H. Moser & Cie. steps into ceramic with the Streamliner Tourbillon Concept Ceramic, and the choice feels inevitable rather than loud. Anthracite grey case and bracelet, red fumé Grand Feu enamel dial, and not a single index or logo in sight. The restraint is the statement.
The cushion case and fully integrated bracelet in ceramic carry Moser’s familiar play of light – vertical satin on the links, polished edges, circular satin on the case – now translated into a tougher, colder medium. Ceramic is light, hypoallergenic, and stable. It does not forgive sloppy finishing, which is exactly why it suits a brand that prefers craft over chatter.
Then the dial: a hammered white gold base, two enamel pigments washed, ground, and layered to a gradient, fired repeatedly until the color breathes. The red is deep, almost molten, yet never shouty. Removing text and markers lets the surface do the talking. It speaks clearly.

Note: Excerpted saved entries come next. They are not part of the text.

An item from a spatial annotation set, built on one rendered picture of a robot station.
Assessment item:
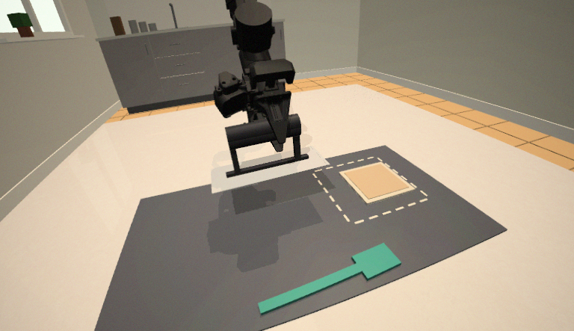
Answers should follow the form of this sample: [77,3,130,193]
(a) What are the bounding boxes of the beige square tile with dark centre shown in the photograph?
[339,162,415,205]

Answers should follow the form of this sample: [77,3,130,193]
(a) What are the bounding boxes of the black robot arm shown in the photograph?
[213,0,275,122]

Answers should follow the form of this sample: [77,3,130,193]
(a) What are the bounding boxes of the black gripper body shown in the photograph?
[244,58,295,122]

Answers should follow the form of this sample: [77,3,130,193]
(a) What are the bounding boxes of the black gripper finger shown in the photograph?
[253,91,291,144]
[260,118,283,152]

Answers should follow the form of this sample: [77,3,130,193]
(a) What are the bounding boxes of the green flat paddle shape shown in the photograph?
[258,243,401,315]

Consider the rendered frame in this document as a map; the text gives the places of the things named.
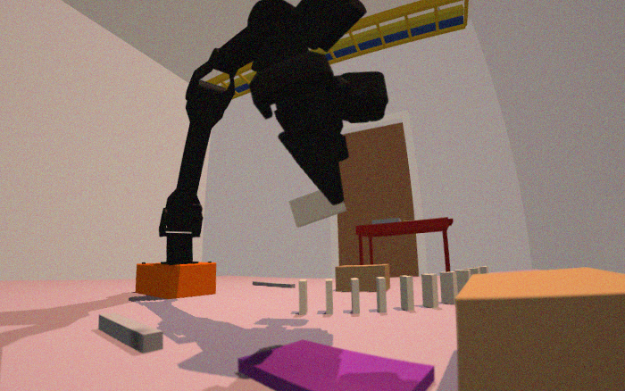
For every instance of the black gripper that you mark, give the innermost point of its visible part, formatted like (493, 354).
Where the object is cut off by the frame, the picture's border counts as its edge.
(312, 128)

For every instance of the magenta flat block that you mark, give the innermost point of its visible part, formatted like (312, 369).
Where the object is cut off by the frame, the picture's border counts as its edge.
(308, 366)

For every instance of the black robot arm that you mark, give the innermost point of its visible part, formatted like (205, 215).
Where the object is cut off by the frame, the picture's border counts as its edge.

At 6 o’clock, a one-minute flying tourbillon animates the calm. Inside ticks the HMC 805 automatic calibre with a double hairspring from Precision Engineering AG. Two matched hairsprings help center the breathing of the balance and improve isochronism – a thoughtful, mechanical solution rather than an academic flex. The movement wears anthracite bridges with Moser double stripes and a skeletonised 18-carat red gold rotor, a quiet contrast that rewards a second look.
The numbers are measured: 40.0 mm across, 11.0 mm without the crystal and 12.8 mm with it, water resistance to 12 ATM. Hours and minutes only, with Globolight® in the hands for legibility that does not compromise the dial’s purity. The ceramic bracelet closes with a three-blade folding clasp.
This Streamliner does not chase novelty for its own sake. It uses ceramic to underline form, not to cosplay toughness. The tourbillon is there to serve rate stability and visual rhythm, not to steal the show. If you like your watches to reveal how they were thought through – not just how they were announced – this one reads like a careful paragraph in a longer Moser essay.